Мы можем резюмировать: философия о мире как о хозяйственном процессе стала возможной благодаря едва ли допустимому в философии неразличению проблем и понятий. И здесь нет ничего удивительного. Философия хозяйства, как мы уже говорили, есть своеобразный политико-экономический позитивизм — другими словами, возведение методов частной науки на степень всеобъемлющих философских принципов. Философию хозяйства постигла участь всякого позитивизма — только в еще более резком проявлении, ибо философия хозяйства хотела строить свое миропонимание на методах науки неустановившейся и недоразвитой.

* * *

Будем говорить теперь о ‘философии хозяйства’ в тесном смысле этого слова. Что вносит книга С. Н. Булгакова в социальную науку вообще и в политическую экономию в частности?
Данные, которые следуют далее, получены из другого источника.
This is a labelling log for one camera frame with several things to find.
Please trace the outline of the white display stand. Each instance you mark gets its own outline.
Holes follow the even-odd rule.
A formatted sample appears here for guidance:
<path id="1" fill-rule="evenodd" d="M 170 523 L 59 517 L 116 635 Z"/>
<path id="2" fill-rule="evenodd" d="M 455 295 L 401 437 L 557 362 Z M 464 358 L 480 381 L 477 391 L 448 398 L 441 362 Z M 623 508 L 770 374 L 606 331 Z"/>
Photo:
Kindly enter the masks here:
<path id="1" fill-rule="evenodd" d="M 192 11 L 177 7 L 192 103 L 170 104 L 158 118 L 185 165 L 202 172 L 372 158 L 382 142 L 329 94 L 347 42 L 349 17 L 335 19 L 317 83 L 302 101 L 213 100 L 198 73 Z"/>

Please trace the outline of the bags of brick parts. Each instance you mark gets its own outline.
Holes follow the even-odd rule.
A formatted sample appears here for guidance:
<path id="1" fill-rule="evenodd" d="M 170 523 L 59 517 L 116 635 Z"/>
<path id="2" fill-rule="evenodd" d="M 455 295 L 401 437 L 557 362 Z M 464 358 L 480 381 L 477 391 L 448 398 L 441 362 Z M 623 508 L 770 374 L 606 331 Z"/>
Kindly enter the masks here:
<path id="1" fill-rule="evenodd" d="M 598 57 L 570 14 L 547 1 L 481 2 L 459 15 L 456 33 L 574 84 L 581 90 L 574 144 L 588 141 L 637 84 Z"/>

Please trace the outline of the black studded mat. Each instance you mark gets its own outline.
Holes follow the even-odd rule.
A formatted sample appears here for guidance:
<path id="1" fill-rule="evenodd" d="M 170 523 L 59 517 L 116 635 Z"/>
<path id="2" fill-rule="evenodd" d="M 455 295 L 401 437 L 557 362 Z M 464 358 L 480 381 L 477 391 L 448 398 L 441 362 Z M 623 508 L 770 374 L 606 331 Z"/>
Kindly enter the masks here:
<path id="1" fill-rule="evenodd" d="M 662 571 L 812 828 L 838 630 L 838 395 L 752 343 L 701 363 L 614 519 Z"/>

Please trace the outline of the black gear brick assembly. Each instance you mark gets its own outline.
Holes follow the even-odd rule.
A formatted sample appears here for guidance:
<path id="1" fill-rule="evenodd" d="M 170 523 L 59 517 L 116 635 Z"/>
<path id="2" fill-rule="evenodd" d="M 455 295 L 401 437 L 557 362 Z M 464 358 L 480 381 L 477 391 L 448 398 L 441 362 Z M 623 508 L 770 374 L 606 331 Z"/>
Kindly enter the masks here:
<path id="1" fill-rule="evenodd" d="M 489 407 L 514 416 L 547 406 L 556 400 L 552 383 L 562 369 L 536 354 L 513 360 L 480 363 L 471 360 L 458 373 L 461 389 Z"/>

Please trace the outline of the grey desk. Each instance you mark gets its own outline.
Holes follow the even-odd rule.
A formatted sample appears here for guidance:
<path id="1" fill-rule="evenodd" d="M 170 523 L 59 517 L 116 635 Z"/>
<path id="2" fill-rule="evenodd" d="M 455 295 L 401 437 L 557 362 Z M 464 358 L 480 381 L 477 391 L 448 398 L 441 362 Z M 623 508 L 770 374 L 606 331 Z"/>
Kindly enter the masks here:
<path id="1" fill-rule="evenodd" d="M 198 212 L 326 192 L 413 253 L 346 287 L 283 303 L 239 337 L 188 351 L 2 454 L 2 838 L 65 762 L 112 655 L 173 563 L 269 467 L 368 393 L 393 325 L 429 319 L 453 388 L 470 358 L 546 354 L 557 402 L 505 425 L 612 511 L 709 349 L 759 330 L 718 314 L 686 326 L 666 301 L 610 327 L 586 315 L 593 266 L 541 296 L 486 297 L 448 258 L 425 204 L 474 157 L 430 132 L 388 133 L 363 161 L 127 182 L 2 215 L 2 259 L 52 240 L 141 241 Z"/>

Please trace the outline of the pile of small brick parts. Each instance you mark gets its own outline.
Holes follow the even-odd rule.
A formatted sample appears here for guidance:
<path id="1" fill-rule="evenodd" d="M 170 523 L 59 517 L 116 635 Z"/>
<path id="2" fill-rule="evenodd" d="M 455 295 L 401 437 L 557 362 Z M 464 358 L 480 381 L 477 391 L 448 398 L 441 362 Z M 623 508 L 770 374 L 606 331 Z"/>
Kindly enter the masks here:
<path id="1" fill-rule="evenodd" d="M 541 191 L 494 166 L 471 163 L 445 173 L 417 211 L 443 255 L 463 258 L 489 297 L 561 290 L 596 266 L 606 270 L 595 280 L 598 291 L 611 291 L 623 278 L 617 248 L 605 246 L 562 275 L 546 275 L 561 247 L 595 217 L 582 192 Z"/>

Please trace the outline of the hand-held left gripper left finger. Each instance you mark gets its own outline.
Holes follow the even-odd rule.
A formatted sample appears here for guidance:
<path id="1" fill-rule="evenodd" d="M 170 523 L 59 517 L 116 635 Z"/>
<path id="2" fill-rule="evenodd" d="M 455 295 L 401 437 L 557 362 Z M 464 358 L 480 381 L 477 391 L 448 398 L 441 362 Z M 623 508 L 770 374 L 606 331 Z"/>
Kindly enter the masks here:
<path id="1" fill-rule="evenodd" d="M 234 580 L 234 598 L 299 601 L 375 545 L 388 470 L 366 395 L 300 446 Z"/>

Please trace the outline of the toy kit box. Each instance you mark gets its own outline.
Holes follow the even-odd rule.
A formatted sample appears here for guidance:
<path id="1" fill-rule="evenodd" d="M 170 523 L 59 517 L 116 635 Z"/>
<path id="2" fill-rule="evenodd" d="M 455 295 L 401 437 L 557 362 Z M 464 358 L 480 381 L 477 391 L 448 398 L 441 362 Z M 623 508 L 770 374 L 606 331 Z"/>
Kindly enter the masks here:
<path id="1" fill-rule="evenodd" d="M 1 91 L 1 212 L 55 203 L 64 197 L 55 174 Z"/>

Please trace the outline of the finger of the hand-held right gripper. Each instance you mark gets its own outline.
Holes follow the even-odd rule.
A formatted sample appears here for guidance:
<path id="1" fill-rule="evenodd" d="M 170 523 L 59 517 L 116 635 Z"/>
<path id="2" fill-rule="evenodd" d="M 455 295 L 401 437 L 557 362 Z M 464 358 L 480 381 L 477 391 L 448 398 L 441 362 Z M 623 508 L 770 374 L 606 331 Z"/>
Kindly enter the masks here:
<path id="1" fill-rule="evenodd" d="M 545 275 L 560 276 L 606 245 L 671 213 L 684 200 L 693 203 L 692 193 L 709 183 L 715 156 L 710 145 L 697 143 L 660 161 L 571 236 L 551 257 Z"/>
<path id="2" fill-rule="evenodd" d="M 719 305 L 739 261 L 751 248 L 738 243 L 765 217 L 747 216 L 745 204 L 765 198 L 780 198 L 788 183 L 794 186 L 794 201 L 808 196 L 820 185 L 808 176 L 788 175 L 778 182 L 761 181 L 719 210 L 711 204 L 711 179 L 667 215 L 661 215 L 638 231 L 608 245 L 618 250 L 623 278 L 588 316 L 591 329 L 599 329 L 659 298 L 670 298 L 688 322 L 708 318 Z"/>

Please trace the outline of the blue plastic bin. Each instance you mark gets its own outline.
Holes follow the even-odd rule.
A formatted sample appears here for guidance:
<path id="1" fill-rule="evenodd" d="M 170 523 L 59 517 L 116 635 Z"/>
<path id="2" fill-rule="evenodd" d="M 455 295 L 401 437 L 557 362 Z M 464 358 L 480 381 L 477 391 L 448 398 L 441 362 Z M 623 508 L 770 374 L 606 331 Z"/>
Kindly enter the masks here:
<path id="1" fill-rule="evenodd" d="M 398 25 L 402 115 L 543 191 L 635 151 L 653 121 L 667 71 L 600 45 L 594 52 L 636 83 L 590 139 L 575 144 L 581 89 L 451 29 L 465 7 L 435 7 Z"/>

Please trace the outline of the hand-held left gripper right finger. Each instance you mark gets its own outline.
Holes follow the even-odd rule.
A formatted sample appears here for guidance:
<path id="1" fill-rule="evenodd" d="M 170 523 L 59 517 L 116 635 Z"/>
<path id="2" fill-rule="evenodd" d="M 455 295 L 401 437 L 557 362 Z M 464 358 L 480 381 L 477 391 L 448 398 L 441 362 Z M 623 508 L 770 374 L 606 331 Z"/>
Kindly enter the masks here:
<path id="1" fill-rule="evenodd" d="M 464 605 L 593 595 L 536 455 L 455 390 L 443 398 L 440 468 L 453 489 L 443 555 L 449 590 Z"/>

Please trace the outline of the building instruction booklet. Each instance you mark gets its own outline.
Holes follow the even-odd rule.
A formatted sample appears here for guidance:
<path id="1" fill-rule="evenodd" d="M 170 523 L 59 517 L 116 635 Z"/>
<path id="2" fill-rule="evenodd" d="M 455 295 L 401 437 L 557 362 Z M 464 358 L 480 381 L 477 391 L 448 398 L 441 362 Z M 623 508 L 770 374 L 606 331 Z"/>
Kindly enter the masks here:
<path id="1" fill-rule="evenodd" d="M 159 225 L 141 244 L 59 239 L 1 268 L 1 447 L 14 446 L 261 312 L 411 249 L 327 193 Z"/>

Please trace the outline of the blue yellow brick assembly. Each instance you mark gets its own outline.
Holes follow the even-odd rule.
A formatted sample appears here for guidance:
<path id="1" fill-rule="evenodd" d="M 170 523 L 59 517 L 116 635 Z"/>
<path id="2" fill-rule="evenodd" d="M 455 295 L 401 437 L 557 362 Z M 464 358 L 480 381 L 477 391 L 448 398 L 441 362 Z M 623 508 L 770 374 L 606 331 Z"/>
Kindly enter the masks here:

Чтобы ответить, что внесла ‘философия хозяйства’ в эти науки, нужно посмотреть, как вообще она относится к науке? Отчасти мы уже видели те блуждания между логизмом и скептицизмом, в которых вращался автор при постановке своей темы. Но такими же невыясненностями, такими же противоречиями характеризуется его взгляд и на науку. Он стоит на полдороге между полным научным скептицизмом и между той теорией знания, которая стремится дать твердое обоснование познавательной ценности нашей науки.
Прочтите следующие цитаты, взятые из разных мест книги уважаемого автора. Перед нами налицо ряд логически противоречивых суждений, взаимно отрицающих друг друга:
‘Наука действительно не имеет дела прямо с Истиной, чуждой ей, в этом прав скептицизм прагматизма…’ (164).
‘Наука софийна (к&lt,урсив&gt, а&lt,втора&gt,) — вот ответ, который можно дать скептицизму и прагматизму. Она чужда Истине… но она — и дитя Софии, организующей силы, ведущей этот мир к Истине, а потому на ней лежит печать истинности…’
‘Наукою ли в ‘чистой логике’ установляется бытие, реальность, действительность, или же это лишь логические тени?..’ ‘Жизненно, действительно только непосредственное переживание, прав лишь наивный реализм…’ (166). ‘Известный образ Платона, — пещера с заключенными в ней узниками, наблюдающими лишь тени вещей и составляющими себе представление о вещах по их теням, — приложим и для характеристики хозяйственно-научного отношения к миру. Наука с ее инструментальностью и прагматизмом, очевидно, связана как с местоположением узников в пещере, так и с отношением их к источнику света… Вся наука, родившаяся в царстве теней и полутеней, становится ненужной, раз пещера осветилась бы непосредственным светом…’ (171—173).
‘Формально истинность научных положений защищается логикой, имеющей как идеальное, так и реальное значение…’ (183). ‘Действительность логична (к&lt,урсив&gt, а&lt,втора&gt,), она связана, и связь эта тождественна с логическим мышлением, ему раскрывается и отдается’ (182).
‘Как рудокоп своей киркой высекает из скал новые руды, так и научный работник вызывает из тьмы новое бытие, которое он не творит, но выявляет, как бы освобождает от жизни…’ (174).
‘И знание, и история одинаково есть ‘дурная бесконечность’, не имеющая естественного конца, как справедливо констатирует Кант и особенно неокантианство, эта современная форма философии дурной бесконечности…’ (160). ‘Истина остается запредельна истории’ (160).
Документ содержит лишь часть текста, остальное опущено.